» **EXERCISE AIM**: Please copy out the entries until you have copied the line that contains "segment blue cable, every instance", beginning with the first line.

» **EXERCISE MATERIAL**:
——
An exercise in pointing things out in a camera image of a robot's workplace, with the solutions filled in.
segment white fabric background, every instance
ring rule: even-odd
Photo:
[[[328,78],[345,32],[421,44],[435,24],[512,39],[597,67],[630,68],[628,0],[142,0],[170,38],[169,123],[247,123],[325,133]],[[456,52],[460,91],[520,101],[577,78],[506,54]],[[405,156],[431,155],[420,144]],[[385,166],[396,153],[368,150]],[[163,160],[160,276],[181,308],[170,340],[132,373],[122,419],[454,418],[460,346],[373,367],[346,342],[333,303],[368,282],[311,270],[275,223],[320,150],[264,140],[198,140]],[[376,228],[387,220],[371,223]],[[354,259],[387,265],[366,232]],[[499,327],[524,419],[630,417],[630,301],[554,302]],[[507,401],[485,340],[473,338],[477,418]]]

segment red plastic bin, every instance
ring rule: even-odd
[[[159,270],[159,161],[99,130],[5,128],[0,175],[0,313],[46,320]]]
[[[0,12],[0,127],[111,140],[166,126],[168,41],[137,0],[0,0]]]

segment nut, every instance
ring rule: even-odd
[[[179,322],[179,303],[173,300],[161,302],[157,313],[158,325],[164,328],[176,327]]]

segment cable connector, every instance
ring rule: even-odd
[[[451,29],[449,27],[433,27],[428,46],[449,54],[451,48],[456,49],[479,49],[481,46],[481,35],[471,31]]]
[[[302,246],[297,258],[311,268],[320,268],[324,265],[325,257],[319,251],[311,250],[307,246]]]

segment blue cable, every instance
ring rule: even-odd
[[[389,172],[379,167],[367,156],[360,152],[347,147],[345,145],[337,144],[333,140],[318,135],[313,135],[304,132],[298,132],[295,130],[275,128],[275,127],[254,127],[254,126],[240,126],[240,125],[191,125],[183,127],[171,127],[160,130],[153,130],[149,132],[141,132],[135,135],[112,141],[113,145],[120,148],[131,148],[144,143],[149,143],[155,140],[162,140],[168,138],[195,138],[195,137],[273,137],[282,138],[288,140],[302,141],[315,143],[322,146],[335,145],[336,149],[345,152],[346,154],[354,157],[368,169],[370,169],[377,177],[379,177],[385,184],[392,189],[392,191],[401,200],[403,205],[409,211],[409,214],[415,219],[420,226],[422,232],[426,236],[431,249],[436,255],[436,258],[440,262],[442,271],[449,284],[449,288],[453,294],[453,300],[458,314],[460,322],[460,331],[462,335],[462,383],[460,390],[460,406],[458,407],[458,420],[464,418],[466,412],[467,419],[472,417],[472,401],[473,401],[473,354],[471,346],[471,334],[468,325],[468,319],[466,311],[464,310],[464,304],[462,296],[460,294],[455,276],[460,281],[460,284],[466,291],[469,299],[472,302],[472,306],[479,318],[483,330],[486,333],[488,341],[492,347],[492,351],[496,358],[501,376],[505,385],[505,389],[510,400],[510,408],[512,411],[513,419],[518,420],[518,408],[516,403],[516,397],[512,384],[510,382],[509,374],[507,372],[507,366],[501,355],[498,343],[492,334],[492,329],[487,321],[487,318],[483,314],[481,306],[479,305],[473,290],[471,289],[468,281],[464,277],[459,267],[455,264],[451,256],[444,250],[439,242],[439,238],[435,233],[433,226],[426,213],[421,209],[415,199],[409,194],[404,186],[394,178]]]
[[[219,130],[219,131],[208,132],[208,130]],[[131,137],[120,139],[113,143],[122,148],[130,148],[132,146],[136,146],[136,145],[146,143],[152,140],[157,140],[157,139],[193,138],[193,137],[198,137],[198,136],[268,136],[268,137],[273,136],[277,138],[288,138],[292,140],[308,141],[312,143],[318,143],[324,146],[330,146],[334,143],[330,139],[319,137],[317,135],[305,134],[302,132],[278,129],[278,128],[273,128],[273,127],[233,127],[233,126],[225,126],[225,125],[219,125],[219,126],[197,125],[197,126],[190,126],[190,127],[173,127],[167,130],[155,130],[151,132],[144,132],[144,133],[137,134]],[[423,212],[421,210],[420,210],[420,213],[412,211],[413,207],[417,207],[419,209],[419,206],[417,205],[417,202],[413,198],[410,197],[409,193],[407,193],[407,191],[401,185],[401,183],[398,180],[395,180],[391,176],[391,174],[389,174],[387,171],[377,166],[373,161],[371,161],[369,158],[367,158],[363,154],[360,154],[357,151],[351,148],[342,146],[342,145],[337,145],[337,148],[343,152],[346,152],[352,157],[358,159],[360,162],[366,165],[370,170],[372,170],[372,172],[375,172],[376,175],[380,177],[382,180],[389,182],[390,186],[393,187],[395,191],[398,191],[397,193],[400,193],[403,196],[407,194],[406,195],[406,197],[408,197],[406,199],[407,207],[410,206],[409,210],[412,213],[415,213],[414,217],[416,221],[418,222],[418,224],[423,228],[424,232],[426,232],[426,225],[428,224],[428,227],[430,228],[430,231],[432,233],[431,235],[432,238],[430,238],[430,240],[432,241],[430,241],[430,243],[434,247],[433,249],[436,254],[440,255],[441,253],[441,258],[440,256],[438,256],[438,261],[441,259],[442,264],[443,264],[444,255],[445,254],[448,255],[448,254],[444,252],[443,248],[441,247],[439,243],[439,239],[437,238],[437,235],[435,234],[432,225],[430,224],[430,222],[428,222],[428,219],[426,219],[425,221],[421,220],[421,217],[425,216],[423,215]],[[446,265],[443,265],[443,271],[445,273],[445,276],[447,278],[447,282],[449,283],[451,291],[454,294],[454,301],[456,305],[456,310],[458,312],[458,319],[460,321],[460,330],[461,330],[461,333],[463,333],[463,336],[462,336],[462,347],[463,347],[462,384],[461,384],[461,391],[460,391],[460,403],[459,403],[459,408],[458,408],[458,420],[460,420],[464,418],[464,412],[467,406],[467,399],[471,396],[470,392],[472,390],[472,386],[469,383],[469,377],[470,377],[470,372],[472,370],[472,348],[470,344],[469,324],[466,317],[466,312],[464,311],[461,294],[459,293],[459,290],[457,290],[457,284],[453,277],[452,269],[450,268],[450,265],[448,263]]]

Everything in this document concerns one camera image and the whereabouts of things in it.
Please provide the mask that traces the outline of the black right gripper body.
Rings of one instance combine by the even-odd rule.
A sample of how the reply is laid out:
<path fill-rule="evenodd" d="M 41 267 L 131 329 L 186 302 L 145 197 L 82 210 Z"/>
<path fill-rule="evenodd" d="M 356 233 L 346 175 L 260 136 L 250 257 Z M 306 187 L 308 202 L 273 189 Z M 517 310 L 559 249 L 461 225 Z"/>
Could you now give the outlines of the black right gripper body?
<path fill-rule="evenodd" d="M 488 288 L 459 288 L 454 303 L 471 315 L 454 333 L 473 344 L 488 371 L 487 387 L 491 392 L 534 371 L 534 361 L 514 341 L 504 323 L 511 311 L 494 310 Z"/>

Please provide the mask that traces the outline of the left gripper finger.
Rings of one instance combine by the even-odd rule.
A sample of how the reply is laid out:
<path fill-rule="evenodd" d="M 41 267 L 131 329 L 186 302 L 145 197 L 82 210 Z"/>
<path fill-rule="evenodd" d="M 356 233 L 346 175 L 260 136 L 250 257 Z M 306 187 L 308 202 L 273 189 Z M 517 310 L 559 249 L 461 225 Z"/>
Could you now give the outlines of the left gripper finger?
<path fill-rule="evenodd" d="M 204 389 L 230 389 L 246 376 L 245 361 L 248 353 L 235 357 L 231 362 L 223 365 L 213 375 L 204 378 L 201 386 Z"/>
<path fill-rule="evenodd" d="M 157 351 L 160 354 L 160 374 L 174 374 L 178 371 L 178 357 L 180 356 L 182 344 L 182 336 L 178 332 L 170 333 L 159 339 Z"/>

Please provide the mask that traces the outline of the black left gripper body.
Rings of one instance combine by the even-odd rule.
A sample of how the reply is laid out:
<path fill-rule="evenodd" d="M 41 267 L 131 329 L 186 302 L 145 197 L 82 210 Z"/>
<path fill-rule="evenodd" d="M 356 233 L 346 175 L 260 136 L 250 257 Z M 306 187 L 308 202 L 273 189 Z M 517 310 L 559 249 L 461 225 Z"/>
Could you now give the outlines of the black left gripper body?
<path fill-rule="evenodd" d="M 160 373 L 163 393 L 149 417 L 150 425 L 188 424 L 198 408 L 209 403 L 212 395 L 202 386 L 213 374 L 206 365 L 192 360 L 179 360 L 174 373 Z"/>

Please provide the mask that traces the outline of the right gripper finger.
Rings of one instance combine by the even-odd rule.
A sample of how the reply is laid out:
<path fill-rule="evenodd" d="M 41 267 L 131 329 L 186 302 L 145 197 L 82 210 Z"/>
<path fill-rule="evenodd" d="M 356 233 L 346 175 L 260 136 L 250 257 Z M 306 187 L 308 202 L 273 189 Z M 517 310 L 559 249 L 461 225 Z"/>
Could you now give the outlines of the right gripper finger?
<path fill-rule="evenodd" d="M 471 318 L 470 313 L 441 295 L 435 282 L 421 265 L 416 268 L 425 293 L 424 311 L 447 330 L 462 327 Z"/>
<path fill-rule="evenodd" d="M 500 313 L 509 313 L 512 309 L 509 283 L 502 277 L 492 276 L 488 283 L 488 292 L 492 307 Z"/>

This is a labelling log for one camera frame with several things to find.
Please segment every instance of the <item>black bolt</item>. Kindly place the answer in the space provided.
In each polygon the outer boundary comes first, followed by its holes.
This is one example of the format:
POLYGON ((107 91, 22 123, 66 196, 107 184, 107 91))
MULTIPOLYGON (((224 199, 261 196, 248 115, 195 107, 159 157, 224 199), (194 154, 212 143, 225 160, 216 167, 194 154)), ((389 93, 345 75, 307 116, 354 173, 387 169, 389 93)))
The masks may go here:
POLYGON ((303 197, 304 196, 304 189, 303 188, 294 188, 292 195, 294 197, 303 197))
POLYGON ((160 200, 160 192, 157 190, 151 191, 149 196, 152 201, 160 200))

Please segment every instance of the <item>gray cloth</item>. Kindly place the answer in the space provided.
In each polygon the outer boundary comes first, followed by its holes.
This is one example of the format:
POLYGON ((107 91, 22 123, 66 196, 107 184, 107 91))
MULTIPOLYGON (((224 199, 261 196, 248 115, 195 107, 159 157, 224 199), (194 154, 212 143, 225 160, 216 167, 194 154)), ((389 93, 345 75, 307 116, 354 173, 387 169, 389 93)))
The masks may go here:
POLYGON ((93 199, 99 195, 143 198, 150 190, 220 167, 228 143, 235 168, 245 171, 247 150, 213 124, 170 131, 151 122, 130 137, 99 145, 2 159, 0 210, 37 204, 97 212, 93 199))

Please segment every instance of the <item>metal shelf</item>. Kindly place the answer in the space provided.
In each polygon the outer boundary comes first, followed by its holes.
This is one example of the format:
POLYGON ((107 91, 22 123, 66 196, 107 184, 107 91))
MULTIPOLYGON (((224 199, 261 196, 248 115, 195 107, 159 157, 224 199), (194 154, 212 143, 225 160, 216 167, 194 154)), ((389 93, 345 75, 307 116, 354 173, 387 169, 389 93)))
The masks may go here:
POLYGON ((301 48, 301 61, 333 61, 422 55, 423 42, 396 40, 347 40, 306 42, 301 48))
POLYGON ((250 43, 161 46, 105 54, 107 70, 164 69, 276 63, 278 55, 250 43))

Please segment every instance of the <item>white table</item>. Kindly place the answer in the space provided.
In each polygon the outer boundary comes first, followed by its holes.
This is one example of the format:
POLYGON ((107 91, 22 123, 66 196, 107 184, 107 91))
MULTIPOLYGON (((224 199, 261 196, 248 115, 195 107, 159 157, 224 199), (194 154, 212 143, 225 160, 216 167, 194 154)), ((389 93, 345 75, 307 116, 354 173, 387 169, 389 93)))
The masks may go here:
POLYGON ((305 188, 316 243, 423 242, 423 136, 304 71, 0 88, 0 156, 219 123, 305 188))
——
» **ANSWER TO THE EXERCISE**:
An exercise in pointing things out in a camera image of a robot's workplace, with the solutions filled in.
segment white fabric background, every instance
ring rule: even-odd
Photo:
[[[328,78],[345,32],[421,44],[435,24],[512,39],[597,67],[630,68],[628,0],[142,0],[170,38],[169,123],[247,123],[325,133]],[[456,52],[460,91],[520,101],[577,78],[506,54]],[[405,156],[431,155],[420,144]],[[385,166],[396,153],[368,150]],[[163,160],[160,276],[181,308],[170,340],[132,373],[122,419],[454,418],[460,346],[373,367],[346,342],[333,303],[368,282],[311,270],[275,223],[320,150],[264,140],[198,140]],[[376,228],[387,220],[371,223]],[[354,259],[387,265],[366,232]],[[499,327],[524,419],[630,417],[630,301],[554,302]],[[507,401],[485,340],[473,338],[477,418]]]

segment red plastic bin, every instance
ring rule: even-odd
[[[159,270],[159,161],[99,130],[5,128],[0,175],[0,313],[46,320]]]
[[[0,12],[0,127],[111,140],[166,126],[168,41],[137,0],[0,0]]]

segment nut, every instance
ring rule: even-odd
[[[179,322],[179,303],[173,300],[161,302],[157,313],[158,325],[164,328],[176,327]]]

segment cable connector, every instance
ring rule: even-odd
[[[451,29],[449,27],[433,27],[428,46],[449,54],[451,48],[456,49],[479,49],[481,46],[481,35],[471,31]]]
[[[302,246],[297,258],[311,268],[320,268],[324,265],[325,257],[319,251],[311,250],[307,246]]]

segment blue cable, every instance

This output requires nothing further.